The actual benchmark execution is then triggered by

$ cprover/rules -j4 verify

to perform verification of all benchmark instances in 4 parallel threads of execution with the default configuration. This step first induces a build of each benchmark from source, if necessary.

To choose a different configuration for the verification run, override the CONFIG variable. For instance, to perform verification using CPAchecker's explicit analysis use

$ cprover/rules -j4 verify CONFIG=cpachecker.explicit

Benchmark Execution Helpers

Benchmark execution makes use of a number of helpers:

cpbm cillify: transform C sources using the C Intermediate Language tool to a format suitable, e.g., for CPAchecker or BLAST (requires Cil installation).
cpbm list-claims: the CPROVER tools are able to selectively verify a chose claim in a program under scrutiny.
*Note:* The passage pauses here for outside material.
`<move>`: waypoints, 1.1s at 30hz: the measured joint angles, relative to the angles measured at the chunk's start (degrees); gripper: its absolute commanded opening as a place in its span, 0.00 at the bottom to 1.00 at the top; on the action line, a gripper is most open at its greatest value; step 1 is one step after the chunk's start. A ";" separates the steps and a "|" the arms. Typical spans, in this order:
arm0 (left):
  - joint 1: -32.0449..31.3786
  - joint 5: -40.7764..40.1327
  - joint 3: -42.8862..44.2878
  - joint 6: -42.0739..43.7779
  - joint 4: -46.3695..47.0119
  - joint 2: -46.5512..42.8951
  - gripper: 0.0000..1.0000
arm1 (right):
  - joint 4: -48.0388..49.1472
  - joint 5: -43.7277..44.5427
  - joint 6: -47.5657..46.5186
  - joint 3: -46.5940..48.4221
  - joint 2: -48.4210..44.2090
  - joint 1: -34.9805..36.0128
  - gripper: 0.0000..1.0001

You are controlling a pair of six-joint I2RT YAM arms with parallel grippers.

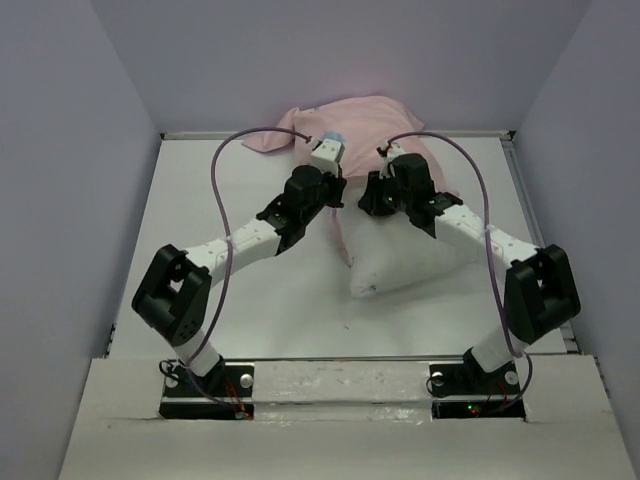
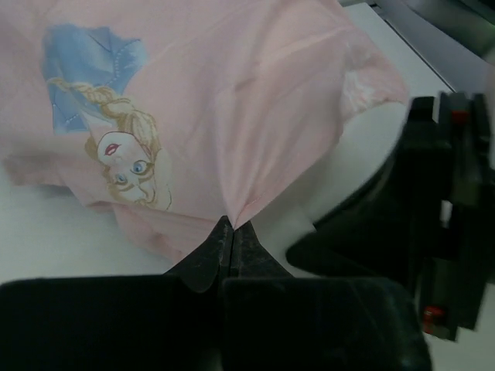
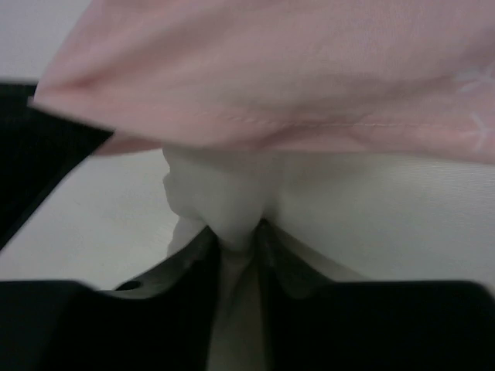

This tool lists the possible claims as pairs <CLAIM>:<STATUS>, where <CLAIM> is the identifier used by the verification tool and <STATUS> is UNKNOWN or TRUE, if a claim is trivially satisfied. If the verification CONFIG does not support specific claims (as is the case for all non-CPROVER tools), ALL_CLAIMS:UNKNOWN is return as pseudo claim identifier and verification status.
cpbm run: actually executes the verification tool with the configured options and produces a log file. This log file contains the output of the verification tool plus environment information and statistics. All further benchmark evaluation is based on such log files.

Result Evaluation

The names of all log files produced by cpbm run will be listed in cprover/verified.$CONFIG. Performing

$ cprover/rules csv

yields a CSV (comma-separated value) formatted summary of all results in cprover/results.$CONFIG.csv. This file may be read using most spreadsheet programs for further manual inspection and evaluation. With cpbm, however, also LaTeX tables and GNUplot graphs may be produced:

$ cprover/rules table

yields a LaTeX summary of execution times and memory usage of all benchmark instances. With

$ cprover/rules graph

furthermore a GNUplot script is produced which may be copied or piped into the gnuplot command.

$ cprover/rules web

collects all log files in a new directory cprover/results.$CONFIG.web plus an index.html file that contains an HTML formatted version of the CSV table. Each benchmark links to the respective log file.

These steps permits a number of customizations:

The CSV data is produced by cpbm csv, which uses a specific parser of the output for each verification tool. These parsers are perl scriptlets found in the parse-*.pl file of the CPROVER benchmarking distribution. To produce additional columns in the CSV file simply add further patterns to these parsers or copy and adapt one of the existing parsers. New parsers are preferably added to the distribution, but can also be put in the cprover/ directory. If a parser exists both in cprover/ and in the distribution, the former will be used.
The LaTeX table is generated using cpbm table, which takes as arguments a CSV file and one or more column names that shall be included (in the specified order) in the LaTeX output. Consequently, adding further columns to CSV output as described above also permits printing this output to LaTeX.
The GNUplot scripts may either be box plots of CPU time and memory usage or scatter plots for comparison of two tools. For box plots an arbitrary number of CSV files may be specified, whereas scatter plots require exactly two CSV files.